▶ [Aim of the exercise]
Only the lines in the entries below from the line with "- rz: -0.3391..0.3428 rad" to the line with "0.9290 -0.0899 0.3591", both included, belong in the answer, transcribed exactly and without pictures.

▶ [Records provided]
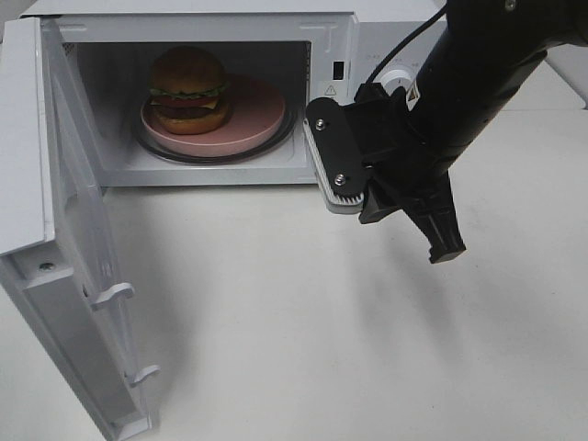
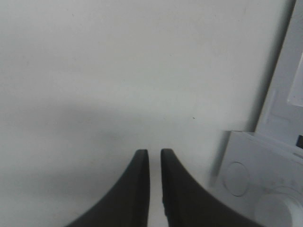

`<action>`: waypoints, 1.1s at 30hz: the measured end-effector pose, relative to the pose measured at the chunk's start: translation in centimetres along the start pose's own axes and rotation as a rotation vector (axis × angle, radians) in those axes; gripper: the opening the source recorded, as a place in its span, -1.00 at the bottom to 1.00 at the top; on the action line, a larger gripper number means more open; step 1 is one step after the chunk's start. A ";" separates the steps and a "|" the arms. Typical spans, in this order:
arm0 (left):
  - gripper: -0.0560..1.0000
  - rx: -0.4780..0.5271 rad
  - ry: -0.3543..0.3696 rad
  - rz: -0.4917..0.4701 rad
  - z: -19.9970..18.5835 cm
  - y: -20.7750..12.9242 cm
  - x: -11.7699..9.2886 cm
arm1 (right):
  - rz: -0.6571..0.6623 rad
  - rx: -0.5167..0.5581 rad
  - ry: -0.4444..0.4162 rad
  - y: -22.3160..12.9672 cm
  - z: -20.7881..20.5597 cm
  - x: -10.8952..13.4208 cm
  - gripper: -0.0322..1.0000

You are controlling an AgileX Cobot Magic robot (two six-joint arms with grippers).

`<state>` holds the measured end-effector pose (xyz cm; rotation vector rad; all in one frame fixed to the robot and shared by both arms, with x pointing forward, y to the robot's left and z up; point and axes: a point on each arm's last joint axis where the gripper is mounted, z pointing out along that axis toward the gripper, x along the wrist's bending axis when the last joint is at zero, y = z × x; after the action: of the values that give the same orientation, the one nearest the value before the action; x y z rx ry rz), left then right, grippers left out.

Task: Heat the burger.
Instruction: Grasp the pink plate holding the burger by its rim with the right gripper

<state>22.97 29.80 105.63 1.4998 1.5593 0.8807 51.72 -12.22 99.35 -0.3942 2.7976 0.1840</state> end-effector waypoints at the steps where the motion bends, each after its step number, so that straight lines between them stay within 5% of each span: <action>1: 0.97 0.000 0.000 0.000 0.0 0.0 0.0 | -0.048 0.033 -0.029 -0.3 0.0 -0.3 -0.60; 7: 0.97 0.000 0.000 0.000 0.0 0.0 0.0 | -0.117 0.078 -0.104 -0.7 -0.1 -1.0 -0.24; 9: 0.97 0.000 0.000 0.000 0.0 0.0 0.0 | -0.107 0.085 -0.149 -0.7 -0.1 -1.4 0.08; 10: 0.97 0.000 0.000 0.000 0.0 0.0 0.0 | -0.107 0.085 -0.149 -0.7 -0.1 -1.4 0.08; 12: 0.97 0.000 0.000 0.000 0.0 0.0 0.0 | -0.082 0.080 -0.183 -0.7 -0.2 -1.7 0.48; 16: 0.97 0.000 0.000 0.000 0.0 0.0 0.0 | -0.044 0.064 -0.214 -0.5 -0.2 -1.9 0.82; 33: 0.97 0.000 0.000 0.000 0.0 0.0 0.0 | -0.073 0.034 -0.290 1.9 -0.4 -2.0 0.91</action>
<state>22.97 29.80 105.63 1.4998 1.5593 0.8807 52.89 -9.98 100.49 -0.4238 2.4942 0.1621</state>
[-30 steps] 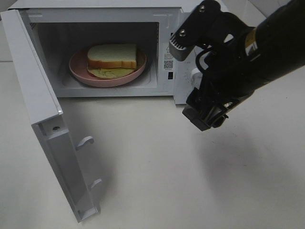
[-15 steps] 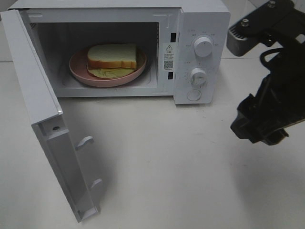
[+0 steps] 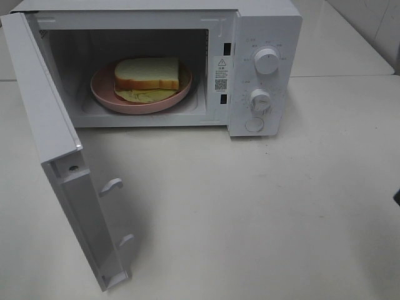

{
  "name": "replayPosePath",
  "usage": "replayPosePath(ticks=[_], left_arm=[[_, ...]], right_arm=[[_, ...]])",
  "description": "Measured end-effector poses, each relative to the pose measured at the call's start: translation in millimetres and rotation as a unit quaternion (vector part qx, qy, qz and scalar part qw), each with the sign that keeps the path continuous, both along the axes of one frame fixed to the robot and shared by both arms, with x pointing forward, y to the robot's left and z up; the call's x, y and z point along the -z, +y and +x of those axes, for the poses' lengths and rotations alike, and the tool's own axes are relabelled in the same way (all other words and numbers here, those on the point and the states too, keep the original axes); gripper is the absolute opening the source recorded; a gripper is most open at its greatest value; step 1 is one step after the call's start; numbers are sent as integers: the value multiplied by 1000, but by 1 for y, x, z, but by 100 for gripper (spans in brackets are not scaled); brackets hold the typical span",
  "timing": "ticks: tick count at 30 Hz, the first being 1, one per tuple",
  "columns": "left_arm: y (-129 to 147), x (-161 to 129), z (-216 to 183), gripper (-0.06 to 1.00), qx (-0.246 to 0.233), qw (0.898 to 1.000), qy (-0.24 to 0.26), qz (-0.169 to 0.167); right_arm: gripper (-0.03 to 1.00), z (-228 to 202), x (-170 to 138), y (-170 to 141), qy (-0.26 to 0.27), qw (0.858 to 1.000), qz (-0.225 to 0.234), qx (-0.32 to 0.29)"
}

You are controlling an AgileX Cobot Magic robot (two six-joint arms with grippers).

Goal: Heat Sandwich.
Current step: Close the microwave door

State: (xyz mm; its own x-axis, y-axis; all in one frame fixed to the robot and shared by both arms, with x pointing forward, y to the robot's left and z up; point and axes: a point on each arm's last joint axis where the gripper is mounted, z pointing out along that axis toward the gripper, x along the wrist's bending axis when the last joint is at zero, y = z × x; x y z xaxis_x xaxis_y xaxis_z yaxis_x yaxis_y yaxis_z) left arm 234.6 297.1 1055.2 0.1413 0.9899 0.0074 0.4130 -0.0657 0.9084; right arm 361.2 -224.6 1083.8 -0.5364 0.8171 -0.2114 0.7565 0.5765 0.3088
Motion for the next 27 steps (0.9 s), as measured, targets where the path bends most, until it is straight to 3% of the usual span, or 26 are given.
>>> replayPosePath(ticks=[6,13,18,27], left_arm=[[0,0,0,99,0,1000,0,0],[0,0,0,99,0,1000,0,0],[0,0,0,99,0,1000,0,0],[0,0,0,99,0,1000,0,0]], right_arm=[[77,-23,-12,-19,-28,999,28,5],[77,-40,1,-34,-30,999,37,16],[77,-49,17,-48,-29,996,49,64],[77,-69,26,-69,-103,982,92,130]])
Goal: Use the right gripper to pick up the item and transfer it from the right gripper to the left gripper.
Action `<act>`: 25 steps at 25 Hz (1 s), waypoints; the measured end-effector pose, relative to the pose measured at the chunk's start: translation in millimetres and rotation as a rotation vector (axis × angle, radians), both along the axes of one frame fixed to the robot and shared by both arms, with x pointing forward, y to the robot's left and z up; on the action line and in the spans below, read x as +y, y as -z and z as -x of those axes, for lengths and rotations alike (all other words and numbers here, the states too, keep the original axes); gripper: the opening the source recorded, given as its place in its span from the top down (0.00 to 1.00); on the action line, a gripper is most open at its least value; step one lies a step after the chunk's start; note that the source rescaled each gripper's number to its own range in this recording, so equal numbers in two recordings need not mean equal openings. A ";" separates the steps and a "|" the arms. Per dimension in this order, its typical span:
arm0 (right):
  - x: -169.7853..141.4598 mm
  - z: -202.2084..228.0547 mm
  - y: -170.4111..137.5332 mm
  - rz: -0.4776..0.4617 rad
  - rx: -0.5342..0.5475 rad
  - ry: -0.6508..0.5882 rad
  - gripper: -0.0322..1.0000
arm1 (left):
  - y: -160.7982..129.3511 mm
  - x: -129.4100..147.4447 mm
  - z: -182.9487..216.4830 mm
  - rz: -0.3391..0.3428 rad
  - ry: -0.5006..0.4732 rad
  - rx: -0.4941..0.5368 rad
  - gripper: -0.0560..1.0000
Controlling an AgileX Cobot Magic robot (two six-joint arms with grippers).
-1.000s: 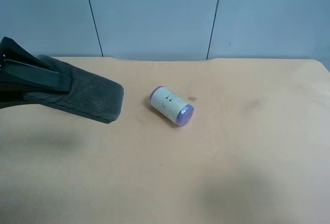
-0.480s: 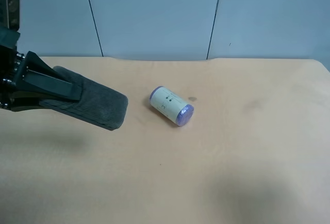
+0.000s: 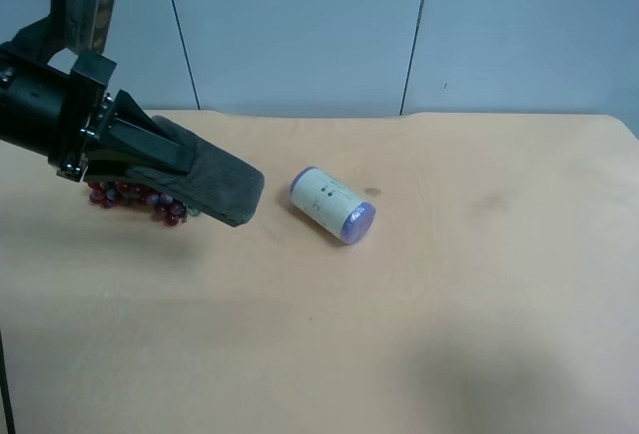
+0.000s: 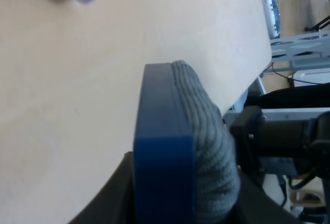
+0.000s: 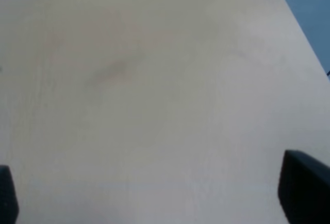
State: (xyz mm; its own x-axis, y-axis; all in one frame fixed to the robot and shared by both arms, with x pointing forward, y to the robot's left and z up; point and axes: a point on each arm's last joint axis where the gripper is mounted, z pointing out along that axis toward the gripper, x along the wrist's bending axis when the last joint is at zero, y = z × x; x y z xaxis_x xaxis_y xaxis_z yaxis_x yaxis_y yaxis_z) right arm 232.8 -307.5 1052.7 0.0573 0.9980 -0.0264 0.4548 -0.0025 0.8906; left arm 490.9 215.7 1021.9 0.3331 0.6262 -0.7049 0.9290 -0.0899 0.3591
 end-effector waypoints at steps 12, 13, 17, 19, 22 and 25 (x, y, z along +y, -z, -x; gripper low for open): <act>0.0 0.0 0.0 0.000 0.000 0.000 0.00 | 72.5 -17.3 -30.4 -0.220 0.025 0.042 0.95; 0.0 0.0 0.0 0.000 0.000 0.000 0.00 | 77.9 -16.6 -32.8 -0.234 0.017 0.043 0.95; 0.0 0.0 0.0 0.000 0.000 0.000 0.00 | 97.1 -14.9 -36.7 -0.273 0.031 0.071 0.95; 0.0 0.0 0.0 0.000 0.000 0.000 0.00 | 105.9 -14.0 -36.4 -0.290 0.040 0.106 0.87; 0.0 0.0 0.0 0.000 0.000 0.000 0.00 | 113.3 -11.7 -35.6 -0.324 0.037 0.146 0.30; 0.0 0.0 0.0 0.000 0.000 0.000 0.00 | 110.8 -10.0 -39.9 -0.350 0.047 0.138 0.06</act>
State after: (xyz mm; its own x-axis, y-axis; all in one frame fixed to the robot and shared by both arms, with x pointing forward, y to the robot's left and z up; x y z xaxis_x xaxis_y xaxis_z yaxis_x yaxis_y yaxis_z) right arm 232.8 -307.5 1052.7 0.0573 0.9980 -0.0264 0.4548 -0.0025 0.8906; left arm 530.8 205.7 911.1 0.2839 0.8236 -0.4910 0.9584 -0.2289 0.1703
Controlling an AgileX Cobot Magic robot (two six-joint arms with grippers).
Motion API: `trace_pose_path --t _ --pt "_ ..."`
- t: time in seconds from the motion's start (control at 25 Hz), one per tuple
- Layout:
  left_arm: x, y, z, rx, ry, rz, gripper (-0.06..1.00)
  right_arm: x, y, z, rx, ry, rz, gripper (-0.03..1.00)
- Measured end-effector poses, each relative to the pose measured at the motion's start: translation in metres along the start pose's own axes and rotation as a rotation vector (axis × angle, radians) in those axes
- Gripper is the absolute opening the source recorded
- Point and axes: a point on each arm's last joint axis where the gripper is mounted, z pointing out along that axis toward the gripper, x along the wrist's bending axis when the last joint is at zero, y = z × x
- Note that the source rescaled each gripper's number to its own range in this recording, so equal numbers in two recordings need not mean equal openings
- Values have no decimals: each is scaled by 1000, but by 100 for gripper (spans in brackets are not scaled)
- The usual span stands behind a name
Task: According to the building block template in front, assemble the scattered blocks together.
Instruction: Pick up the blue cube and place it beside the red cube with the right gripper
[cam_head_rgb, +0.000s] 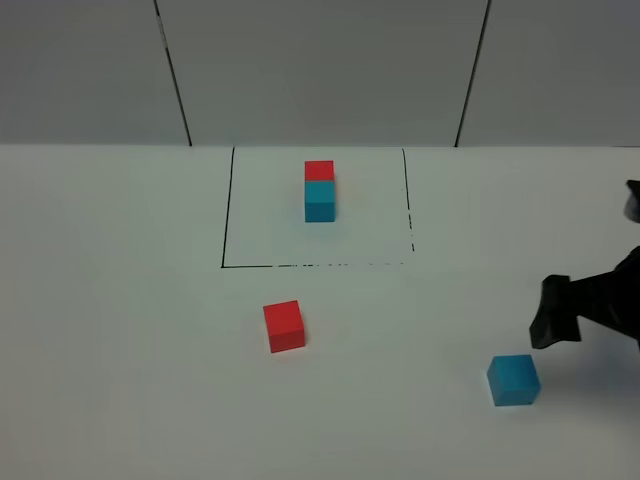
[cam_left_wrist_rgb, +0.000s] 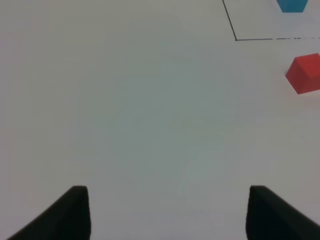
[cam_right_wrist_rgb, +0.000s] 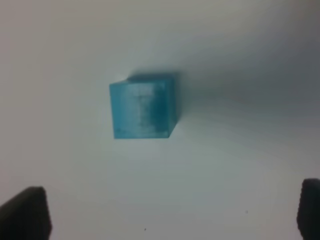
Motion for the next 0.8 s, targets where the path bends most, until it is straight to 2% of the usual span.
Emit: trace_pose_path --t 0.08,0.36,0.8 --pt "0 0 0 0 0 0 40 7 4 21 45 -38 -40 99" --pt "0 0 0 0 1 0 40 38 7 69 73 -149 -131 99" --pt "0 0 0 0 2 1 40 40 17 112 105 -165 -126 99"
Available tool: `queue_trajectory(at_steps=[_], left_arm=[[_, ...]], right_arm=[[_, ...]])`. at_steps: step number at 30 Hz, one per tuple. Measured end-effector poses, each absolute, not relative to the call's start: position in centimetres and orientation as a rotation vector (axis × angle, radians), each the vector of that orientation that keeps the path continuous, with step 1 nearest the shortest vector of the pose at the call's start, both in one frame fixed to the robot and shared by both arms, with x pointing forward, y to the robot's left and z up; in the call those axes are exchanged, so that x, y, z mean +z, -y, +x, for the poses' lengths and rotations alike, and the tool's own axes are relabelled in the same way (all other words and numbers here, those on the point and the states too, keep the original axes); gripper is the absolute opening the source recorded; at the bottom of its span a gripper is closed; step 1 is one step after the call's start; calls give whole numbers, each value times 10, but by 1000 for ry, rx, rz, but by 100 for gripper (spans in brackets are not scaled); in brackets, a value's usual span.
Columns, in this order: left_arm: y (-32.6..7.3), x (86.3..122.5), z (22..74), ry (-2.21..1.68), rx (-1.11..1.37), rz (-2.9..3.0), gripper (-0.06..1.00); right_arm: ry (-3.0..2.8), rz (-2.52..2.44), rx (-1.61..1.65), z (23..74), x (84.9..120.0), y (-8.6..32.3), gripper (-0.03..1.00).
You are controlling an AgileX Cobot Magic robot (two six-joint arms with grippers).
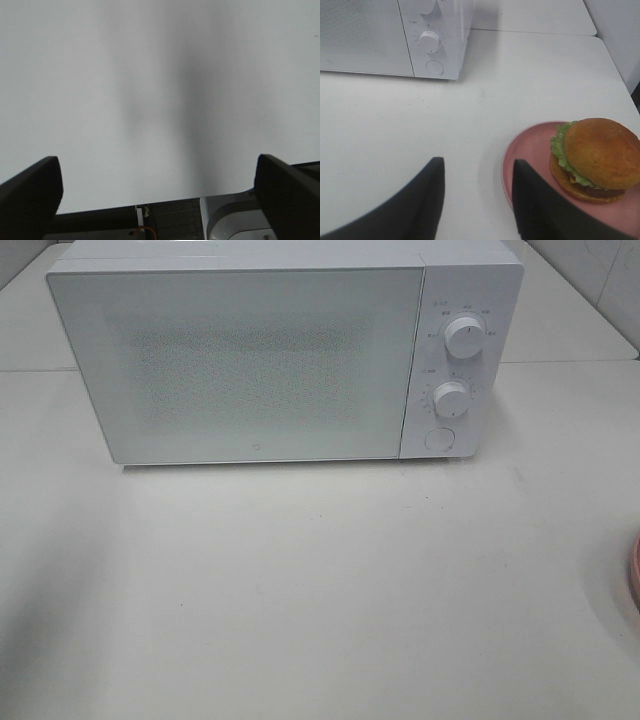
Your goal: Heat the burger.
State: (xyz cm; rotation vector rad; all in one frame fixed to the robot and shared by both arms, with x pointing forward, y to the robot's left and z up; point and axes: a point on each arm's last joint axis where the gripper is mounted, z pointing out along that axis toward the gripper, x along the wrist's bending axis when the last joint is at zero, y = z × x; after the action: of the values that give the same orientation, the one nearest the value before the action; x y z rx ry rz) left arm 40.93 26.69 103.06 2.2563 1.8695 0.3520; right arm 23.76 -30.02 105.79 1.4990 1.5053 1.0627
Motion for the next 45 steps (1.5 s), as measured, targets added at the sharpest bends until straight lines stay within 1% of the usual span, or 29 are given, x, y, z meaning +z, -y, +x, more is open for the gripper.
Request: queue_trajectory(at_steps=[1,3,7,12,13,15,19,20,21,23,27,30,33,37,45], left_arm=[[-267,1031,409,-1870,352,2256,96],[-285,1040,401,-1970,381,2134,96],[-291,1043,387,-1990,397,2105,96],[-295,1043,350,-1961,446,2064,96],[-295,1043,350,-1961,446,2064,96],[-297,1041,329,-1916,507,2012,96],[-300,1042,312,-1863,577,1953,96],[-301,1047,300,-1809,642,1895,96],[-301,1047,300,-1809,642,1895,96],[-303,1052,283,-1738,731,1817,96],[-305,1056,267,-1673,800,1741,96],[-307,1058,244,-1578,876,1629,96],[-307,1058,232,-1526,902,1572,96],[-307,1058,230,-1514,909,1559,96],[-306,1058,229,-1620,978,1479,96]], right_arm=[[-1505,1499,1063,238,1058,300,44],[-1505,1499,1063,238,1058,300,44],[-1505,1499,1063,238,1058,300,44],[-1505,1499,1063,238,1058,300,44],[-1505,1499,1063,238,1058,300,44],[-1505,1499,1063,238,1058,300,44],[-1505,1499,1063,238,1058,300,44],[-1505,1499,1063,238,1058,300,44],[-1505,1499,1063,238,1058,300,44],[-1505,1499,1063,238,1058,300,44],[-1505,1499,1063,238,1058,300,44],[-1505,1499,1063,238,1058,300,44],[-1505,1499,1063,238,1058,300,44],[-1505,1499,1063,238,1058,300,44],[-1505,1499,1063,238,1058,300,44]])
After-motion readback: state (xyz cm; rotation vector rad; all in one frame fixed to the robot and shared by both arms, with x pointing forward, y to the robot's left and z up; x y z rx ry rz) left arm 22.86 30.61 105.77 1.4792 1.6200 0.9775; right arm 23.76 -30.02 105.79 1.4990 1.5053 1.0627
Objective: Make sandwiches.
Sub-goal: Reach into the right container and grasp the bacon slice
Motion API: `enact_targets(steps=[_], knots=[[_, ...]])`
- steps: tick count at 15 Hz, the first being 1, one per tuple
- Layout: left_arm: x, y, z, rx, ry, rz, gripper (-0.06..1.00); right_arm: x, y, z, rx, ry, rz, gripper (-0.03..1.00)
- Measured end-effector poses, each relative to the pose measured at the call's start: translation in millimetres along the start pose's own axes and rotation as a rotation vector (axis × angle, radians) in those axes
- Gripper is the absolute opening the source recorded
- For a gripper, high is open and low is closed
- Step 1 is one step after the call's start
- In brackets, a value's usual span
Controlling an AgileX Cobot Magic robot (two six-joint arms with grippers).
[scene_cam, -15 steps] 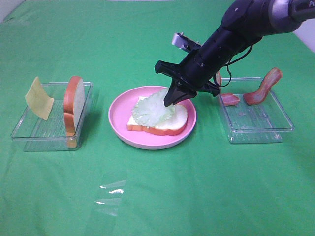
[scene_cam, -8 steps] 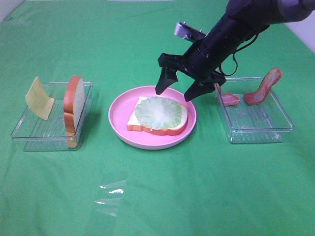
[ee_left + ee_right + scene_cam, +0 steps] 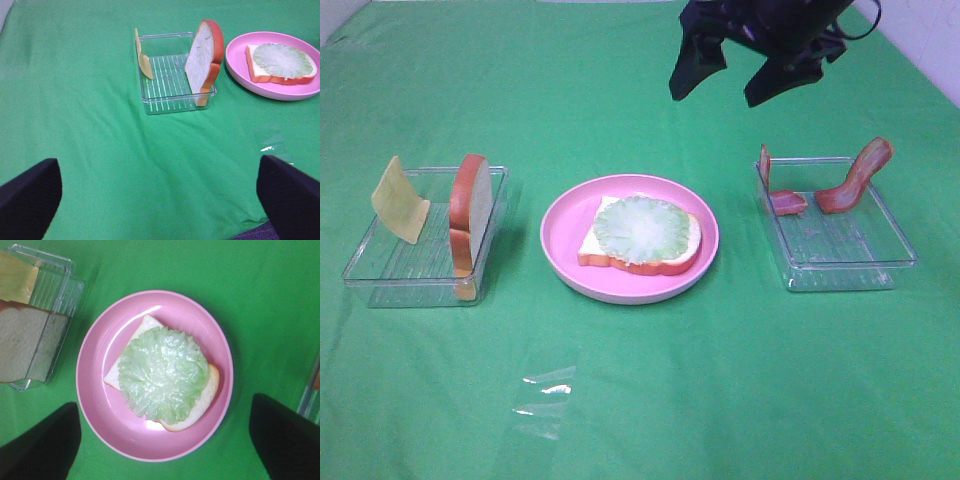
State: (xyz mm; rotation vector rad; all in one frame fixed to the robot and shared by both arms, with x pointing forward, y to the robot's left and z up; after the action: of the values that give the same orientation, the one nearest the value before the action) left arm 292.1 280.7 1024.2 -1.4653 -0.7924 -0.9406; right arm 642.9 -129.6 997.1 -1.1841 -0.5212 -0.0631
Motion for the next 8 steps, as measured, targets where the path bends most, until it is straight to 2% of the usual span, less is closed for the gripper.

▶ [Output below]
  - rz: -0.3391..0.3428 rad
  - ry: -0.5006..0.4732 rad
  - rx: -0.4941..0.5368 rad
  - gripper: -0.0560..1.0000
Controlling an AgileX Cobot Magic robot (two six-joint arms with grippers).
-1.000s: 
-0.480s: 
+0.000s: 
+0.000s: 
+0.000s: 
State: (xyz mm; its own x-axis, y-axis; all in one frame fixed to the robot and shared by both arms, with x pointing forward, y to the robot's left and z up; point and axes: a point on each arm's last joint axis where the gripper is mounted, z pointing out along that axis toward the gripper, x along the wrist's bending axis when the last joint is at zero, y = z × x; x y z xaxis_x xaxis_y xaxis_z yaxis_x yaxis_y yaxis_z) right arm 232.8 -307.5 1052.7 0.0573 0.9980 -0.0264 0.4548 -0.0025 0.8906; left arm 490.9 215.7 1021.9 0.3331 0.6262 -0.7049 0.9290 -0.0899 0.3591

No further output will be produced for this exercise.